**Task directions**
The entries below contain a line with "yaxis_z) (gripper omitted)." and a line with "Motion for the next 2". Quote exactly those two lines and all lines between them.

Data items:
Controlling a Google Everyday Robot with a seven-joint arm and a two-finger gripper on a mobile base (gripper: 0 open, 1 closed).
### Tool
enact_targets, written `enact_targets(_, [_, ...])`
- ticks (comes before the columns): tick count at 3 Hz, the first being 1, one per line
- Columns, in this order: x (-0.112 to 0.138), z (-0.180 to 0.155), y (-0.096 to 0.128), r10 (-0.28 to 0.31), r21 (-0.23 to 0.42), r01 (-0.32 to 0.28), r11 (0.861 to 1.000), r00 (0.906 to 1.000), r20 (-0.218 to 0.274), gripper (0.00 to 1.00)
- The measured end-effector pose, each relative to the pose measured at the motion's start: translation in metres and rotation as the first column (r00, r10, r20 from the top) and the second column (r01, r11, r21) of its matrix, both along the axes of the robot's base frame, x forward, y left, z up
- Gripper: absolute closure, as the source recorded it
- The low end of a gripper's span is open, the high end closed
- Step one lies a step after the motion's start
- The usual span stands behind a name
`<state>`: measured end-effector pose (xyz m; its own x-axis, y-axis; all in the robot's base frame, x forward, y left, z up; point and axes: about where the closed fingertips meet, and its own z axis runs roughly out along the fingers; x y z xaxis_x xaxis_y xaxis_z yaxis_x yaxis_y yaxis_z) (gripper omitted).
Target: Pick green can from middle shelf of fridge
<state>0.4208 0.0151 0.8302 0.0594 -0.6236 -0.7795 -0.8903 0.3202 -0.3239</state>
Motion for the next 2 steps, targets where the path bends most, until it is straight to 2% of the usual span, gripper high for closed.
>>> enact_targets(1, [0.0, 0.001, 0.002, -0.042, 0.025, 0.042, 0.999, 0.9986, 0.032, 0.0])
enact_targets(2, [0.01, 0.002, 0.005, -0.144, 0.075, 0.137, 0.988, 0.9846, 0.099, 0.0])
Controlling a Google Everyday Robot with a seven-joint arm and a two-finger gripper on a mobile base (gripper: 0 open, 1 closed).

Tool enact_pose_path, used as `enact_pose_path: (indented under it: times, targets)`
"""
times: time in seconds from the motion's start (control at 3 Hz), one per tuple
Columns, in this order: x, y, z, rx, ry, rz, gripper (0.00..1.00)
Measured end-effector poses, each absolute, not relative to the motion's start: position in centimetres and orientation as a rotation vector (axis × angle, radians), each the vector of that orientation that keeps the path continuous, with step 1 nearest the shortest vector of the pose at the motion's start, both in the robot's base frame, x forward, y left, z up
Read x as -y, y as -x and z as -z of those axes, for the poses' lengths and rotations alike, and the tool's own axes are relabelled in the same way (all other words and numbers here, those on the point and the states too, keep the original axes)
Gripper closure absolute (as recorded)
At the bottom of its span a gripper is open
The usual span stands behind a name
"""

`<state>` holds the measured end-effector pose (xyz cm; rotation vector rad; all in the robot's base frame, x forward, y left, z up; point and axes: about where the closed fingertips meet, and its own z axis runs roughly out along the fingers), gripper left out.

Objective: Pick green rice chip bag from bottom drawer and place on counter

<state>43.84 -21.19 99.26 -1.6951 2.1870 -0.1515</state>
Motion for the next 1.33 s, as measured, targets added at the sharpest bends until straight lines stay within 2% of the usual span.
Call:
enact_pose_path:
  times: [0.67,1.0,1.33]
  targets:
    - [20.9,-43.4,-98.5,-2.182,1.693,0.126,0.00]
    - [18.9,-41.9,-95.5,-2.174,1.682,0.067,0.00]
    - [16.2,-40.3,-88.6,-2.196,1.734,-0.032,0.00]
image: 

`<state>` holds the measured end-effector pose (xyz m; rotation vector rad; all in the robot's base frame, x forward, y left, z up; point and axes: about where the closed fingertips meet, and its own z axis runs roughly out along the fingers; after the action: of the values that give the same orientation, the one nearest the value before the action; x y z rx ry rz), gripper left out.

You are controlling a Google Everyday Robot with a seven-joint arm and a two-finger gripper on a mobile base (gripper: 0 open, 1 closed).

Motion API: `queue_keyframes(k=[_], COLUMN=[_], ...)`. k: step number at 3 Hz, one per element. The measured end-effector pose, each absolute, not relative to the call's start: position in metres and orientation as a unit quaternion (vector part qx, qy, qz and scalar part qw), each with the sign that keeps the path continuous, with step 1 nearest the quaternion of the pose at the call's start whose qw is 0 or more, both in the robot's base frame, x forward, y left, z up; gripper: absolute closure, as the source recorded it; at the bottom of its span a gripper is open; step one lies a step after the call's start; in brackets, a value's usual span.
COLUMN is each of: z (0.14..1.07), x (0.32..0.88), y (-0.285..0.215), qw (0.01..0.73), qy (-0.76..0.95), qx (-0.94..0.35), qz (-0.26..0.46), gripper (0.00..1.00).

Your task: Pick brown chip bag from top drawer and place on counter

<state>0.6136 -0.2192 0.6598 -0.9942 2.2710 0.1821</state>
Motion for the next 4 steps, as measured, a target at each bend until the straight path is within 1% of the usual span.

**Exercise result**
`<state>`: measured end-effector pose (xyz m; its own x-axis, y-axis; all in the robot's base frame, x forward, y left, z up; point and axes: about where the closed fingertips meet, and its own z axis runs roughly out along the fingers; x y z xaxis_x xaxis_y xaxis_z yaxis_x yaxis_y yaxis_z) (gripper omitted).
Target: Pick green can from middle shelf of fridge
<state>0.4208 0.0151 0.8302 0.0594 -0.6236 -0.7795 -0.8903 0.3202 -0.3239</state>
Motion for the next 2 steps, targets where the path bends most, until it is straight to 2% of the usual span, gripper high for closed.

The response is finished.